(What you should do) Search the material below for lines containing the string "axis", and copy every one you find.

· · ·

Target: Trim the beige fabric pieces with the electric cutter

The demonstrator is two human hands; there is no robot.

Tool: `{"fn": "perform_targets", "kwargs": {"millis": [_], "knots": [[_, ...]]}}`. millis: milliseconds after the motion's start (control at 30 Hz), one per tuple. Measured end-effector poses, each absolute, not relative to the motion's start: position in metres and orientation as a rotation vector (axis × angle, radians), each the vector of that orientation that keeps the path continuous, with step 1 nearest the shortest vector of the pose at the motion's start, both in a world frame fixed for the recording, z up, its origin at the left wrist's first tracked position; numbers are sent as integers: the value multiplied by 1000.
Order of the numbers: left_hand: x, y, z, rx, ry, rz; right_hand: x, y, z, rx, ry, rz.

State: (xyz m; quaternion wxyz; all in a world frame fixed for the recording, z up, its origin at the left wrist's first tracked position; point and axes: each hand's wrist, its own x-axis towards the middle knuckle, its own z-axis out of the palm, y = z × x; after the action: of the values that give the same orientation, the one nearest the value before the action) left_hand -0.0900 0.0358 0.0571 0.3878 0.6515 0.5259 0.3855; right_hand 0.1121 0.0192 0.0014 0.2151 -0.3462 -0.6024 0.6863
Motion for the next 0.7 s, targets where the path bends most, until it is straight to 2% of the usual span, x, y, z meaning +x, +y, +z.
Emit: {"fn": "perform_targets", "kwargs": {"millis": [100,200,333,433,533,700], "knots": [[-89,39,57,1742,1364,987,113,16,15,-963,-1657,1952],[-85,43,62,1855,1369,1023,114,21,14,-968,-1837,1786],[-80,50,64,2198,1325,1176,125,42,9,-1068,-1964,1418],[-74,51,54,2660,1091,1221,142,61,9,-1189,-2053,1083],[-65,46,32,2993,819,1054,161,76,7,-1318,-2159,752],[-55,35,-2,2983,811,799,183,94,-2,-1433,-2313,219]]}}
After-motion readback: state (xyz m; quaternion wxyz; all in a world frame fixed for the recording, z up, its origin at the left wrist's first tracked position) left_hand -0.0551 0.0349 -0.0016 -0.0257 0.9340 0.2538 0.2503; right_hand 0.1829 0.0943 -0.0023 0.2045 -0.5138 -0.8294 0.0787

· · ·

(Result of this task)
Tool: `{"fn": "perform_targets", "kwargs": {"millis": [_], "knots": [[_, ...]]}}`. millis: milliseconds after the motion's start (control at 30 Hz), one per tuple. Measured end-effector poses, each absolute, not relative to the motion's start: position in metres and orientation as a rotation vector (axis × angle, radians), each the vector of that orientation that keeps the path continuous, with step 1 nearest the shortest vector of the pose at the motion's start, both in a world frame fixed for the recording, z up, its origin at the left wrist's first tracked position; numbers are sent as integers: the value multiplied by 1000.
State: (xyz m; quaternion wxyz; all in a world frame fixed for the recording, z up, its origin at the left wrist's first tracked position; point and axes: each hand's wrist, its own x-axis towards the middle knuckle, its own z-axis out of the palm, y = z × x; after the action: of the values that give the same orientation, the one nearest the value before the action) left_hand -0.0900 0.0358 0.0571 0.3878 0.6515 0.5259 0.3855; right_hand 0.1121 0.0192 0.0014 0.2151 -0.3462 -0.6024 0.6863

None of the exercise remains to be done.